The Ninth Circuit panel agreed Tuesday, in an unpublished, 6-page memorandum.
Olympia police are entitled to qualified immunity for arresting and pepper-spraying the plaintiffs because they plaintiffs did not present sufficient evidence that a constitutional right was violated.
The Tacoma police did not violate the protesters’ privacy rights by infiltrating their listserv, which was never established as private or protected by attorney-client privilege, nor did they violate one protester’s privacy by setting up a camera two blocks from his home.
Towery and Rudd also are entitled to qualified immunity.
“Undercover operations, in which the agent is a so-called ‘invited informer,’ are not ‘searches’ under the Fourth Amendment,” the panel held.
The protesters failed to meet their burden of demonstrating that the investigation was not undertaken in good faith.
“They have produced no evidence that would demonstrate that the desire to deter plaintiffs’ speech was a substantial motivator for defendants Towery and Rudd,” the panel wrote.
The judges also denied the plaintiffs’ request to unseal confidential documents.
Rudd was represented by Theodore Angelis with K&L Gates in Seattle, who said in a statement: “Mr.
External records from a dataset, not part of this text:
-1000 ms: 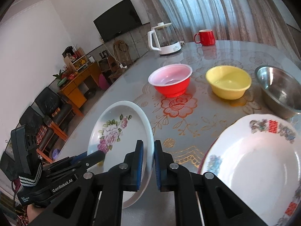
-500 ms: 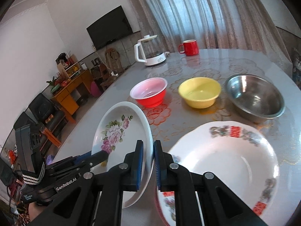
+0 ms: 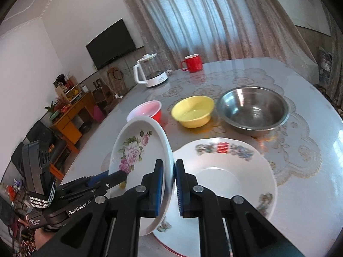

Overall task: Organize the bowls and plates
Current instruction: 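Carry the rose-print plate over the plate stack with the right gripper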

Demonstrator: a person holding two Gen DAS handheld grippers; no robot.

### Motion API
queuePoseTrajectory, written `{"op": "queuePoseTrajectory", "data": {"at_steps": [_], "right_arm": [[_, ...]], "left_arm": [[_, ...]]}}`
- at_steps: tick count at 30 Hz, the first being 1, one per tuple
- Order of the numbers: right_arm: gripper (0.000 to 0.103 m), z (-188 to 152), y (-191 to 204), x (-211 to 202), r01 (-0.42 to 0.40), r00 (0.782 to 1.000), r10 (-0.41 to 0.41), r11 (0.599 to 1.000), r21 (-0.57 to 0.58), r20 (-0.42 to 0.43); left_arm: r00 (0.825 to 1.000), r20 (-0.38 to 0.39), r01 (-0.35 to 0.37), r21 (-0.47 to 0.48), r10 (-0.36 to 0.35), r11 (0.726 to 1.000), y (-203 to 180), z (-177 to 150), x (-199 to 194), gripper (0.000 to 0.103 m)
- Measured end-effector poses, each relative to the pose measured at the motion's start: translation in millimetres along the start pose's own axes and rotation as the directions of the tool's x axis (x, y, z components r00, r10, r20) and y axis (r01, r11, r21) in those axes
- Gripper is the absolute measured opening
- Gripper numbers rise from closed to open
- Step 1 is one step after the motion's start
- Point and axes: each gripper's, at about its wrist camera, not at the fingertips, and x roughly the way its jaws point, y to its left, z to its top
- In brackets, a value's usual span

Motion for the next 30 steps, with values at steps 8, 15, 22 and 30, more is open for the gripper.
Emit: {"op": "queuePoseTrajectory", "data": {"at_steps": [8,15,22,30], "right_arm": [[0.011,-4.9,-32.8,-12.5,0.024,1.000,-0.025,0.998,0.058,0.010],[0.011,-13.5,-59.1,-18.8,0.032,0.999,-0.034,0.992,0.119,0.007],[0.011,-22.8,-75.0,-15.0,0.041,0.999,-0.040,0.988,0.151,-0.011],[0.011,-29.7,-94.3,2.3,0.055,0.997,-0.043,0.976,0.211,-0.060]], "left_arm": [[0.999,-0.039,0.013,0.055,-0.010,0.998,-31.9,2.0,20.8,0.026],[0.997,-0.077,0.025,0.077,-0.019,0.997,-48.4,0.0,38.8,0.026],[0.995,-0.095,0.010,0.099,0.000,0.995,-56.6,0.6,52.6,0.026],[0.995,-0.101,-0.006,0.127,0.019,0.992,-61.3,0.0,58.7,0.026]]}}
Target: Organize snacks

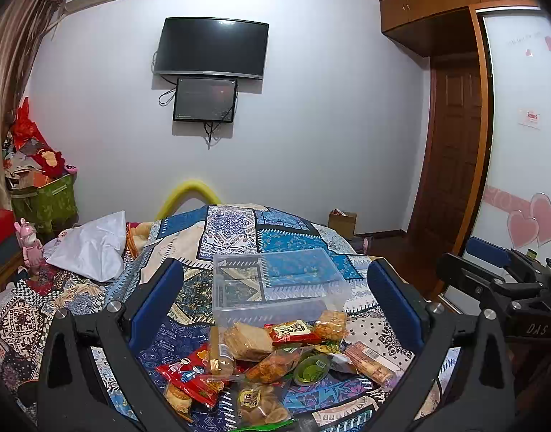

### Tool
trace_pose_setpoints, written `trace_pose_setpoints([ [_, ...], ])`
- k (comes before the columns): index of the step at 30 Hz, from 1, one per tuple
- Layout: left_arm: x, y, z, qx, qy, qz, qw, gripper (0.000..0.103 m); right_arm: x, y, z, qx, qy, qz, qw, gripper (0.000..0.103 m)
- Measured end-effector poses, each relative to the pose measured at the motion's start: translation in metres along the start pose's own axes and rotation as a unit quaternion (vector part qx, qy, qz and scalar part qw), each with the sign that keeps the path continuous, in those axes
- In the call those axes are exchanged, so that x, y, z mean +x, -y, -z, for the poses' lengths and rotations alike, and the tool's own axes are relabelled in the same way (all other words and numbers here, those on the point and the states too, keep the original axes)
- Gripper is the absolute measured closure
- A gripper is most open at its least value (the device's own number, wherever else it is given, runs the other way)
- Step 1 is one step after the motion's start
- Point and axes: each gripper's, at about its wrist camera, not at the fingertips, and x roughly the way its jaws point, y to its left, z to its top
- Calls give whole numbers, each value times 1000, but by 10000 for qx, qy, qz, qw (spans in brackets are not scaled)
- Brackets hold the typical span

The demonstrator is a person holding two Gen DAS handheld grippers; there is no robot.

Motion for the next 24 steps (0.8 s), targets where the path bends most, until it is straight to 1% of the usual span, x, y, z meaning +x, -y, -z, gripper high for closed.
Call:
trace_pose_setpoints([
  [24,4,1,0,11,-23,3,10000,0,0,1,2,29,-3,-14,10000,0],
])
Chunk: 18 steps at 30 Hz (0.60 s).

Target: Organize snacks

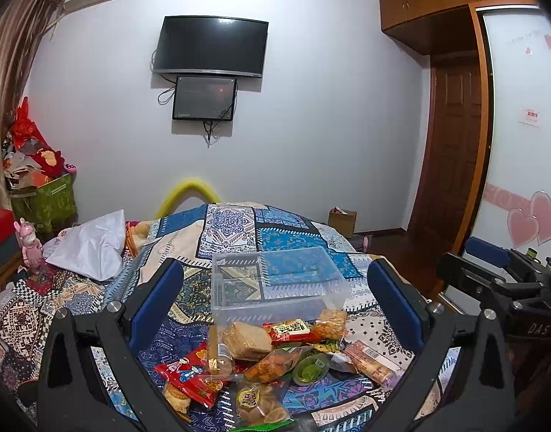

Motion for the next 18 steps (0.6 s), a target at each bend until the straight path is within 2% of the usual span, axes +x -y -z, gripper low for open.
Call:
trace_pose_setpoints([
  [12,7,-3,5,-12,-101,-16,9999,0,6,2,5,14,-89,-1,10000,0],
  [18,24,-13,15,-57,-432,90,9990,0,16,10,12,1,-302,63,9995,0],
])
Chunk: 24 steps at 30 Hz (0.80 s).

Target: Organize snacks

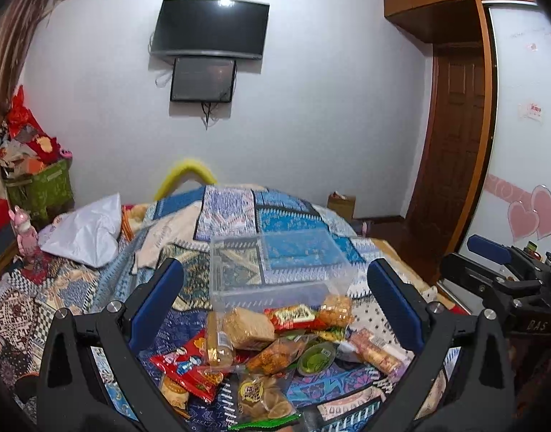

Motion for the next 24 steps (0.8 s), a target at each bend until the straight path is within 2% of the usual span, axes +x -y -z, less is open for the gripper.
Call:
trace_pose_setpoints([
  [6,34,-20,20,-111,-712,-120,9973,0,26,19,21,44,-626,139,9979,0],
  [11,61,-43,46,-216,-1256,-417,9910,0,44,31,41,30,-1097,225,9937,0],
  [15,77,-61,65,-328,-1666,-496,9842,13,55,39,56,-44,-1460,309,9888,1],
  [24,105,-93,100,-520,-2378,-570,9683,19,84,53,88,172,-2182,118,9757,22],
])
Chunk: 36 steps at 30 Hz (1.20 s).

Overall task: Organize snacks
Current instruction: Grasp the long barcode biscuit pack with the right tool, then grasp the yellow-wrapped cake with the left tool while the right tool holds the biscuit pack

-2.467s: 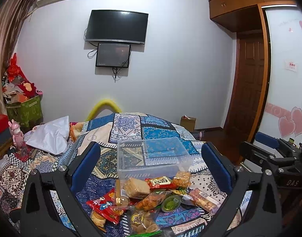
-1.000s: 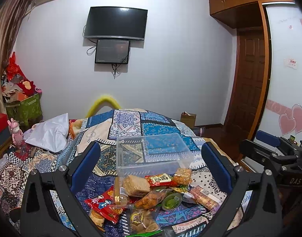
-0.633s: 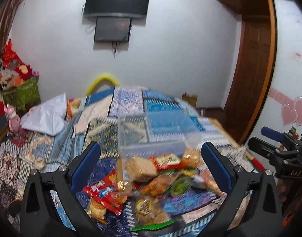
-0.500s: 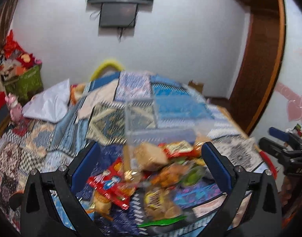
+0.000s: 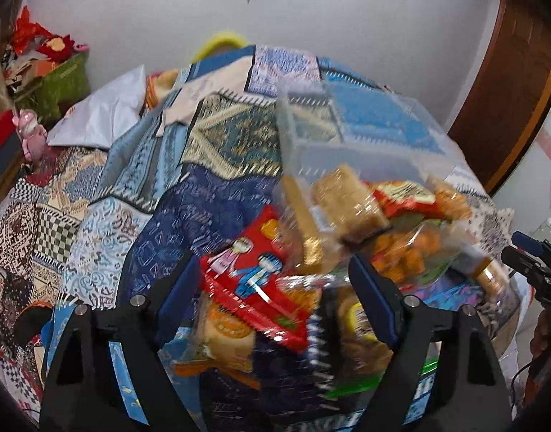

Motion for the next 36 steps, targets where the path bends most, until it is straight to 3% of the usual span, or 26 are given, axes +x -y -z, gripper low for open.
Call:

Rudd is pleased that the Ninth Circuit agreed that he did not violate anyone’s constitutional rights. He hopes that the court’s ruling puts a stop to the online postings, harassing text messages, and death threats he has been receiving for the past few years.”
The panel included Ninth Circuit Judges William Fletcher and Ronald Gould and Senior U.S. District Judge Frederic Block from the Eastern District of New York.
The protesters were represented by Lawrence Hildes, of Bellingham, who could not be reached for comment Tuesday.
Towery’s attorney, Thomas Brennan with McKay Chadwell in Seattle, could not be reached for comment, nor could John Justice, with Law, Lyman, Daniel, Kamerrer & Bogdanovich, in Olympia, who represented the Olympia police.